Designing Your Ski Instructor Banner

Two features comprise your Facebook banner:
1. A long, rectangular image
2. A small, profile image
Your profile image sits to the left of the banner. Since these images overlap, choose pictures that complement each other. Here’s a cheat sheet for choosing the proper image dimensions:

Image Guidelines
– Display on page at 851 x 315 pixels.
– Minimum size of 399 x 150 pixels.
– For best results, upload an RGB JPG file less than 100 KB.
– Images with logos or text work best as PNG-24 files.

DIY Banner Creation Sites

Some websites, such as, help you create interesting banner and profile blends. No Photoshop experience required!
Here’s a mock-up example:
Note: This is not Chamonix, and the woman in the profile picture is not a ski instructor named Bree.
It’s a 1940’s image of Olympic skier Erica Mahringers. But the use of a vintage photo says a lot about the “instructor’s” personality and interests, which can help her find her ideal client. Of course, an instructor interested in a younger crowd might choose a different type of image.

Next, we were able to do some interesting things with Timeline Cover Banner. First: The Erica Mahringers photo was in black and white. By adjusting the hue, we created a blue tint, which blended with instructor’s jacket. The red text matches the red in her jacket. Which brings us to a discussion about color.

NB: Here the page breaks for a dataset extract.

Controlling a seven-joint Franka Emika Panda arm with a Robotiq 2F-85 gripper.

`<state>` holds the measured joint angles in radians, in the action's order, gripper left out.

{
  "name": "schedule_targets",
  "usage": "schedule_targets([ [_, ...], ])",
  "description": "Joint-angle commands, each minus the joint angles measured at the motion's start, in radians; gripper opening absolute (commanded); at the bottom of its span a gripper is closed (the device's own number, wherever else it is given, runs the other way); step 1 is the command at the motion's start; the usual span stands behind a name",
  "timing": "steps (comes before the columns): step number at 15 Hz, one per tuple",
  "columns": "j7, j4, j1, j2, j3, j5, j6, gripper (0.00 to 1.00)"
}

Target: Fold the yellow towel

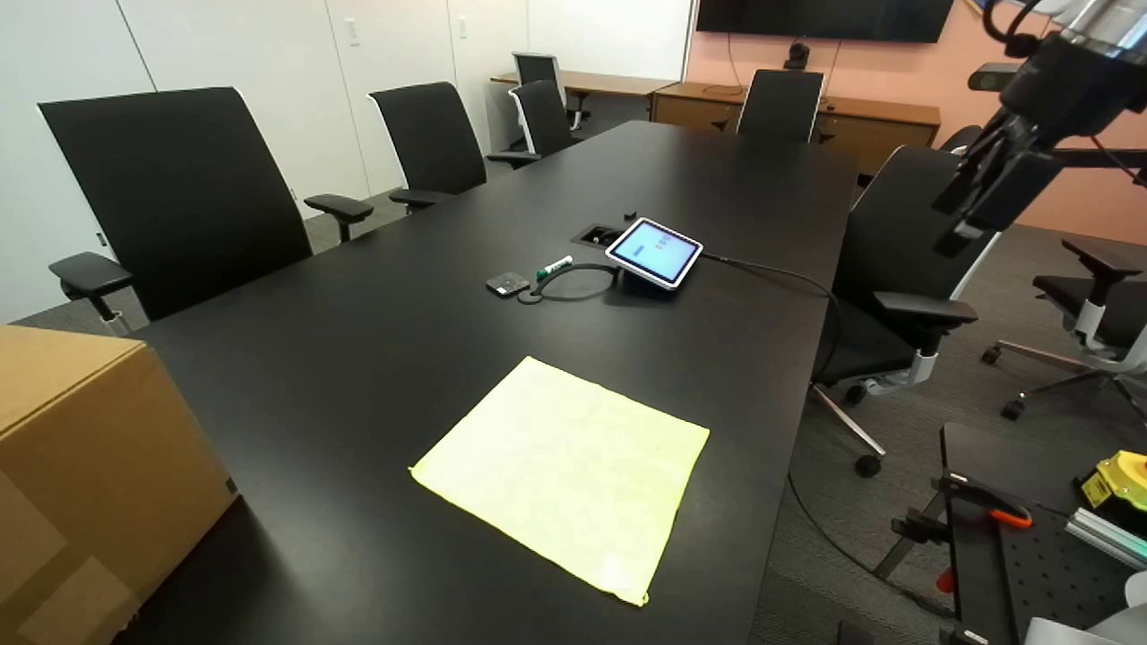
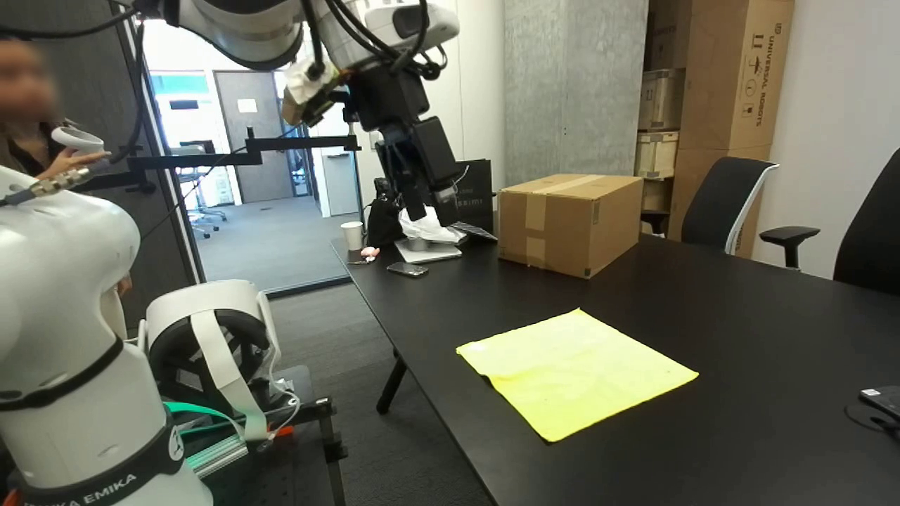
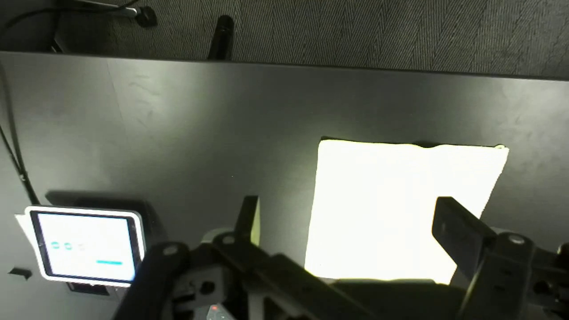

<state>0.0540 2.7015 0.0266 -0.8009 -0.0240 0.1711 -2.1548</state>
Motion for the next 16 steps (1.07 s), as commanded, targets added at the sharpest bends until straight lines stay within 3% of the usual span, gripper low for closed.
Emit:
schedule_targets([
  [1,-0.011,-0.064,-0.015,0.178,0.006,-0.021,-0.115,1.0],
  [16,-0.047,-0.344,-0.009,0.878,0.001,-0.075,-0.414,1.0],
])
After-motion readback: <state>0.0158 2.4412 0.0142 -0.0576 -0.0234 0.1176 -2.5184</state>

What Color is Your Facebook Palette?

Hubspot Marketing lists a variety of factors that contribute to visual brand strategy.

Your Color Palette

Check out the colors of any well known brand. You’ll notice the same colors over and over again. It appears in their logo, their text, and even in their choice of images. Think about the dark blue and red of Breckenridge, and the sky blue and gray of Aspen. These color blends help students recognize your brand. In color psychology, red implies excitement and passion, while blue denotes trust and technology. These are perfect color choices for ski instructors, but you might want to consider other options. Our post on branding explains color psychology in detail.

Your Font Personality

Your choice of font should harmonize with your color choice. Font also expresses your brand personality. Choose three fonts, and use them consistently. Although you can’t vary your font on your Facebook posts, you can create special fonts for your banners and quote photos.

Quote Photos

Quote photos are images paired with inspiring quotes. Hubspot suggests using them as a “Tip of the Day” theme. This is an excellent idea for ski instructors! A number of websites, such as and, help you create them. Use your own ski teaching photos, or find Creative Commons and Public Domain photos. Google image search lets you search by size, usage rights, and – most important – color. This means that you can find license-free photos that fit your ski instructor branding scheme. To add text, use the same text you included in your ski instructor Facebook banner, then add two other signature fonts.

Now, look at your own Facebook Page banner, and think about what you can do to make it stand out!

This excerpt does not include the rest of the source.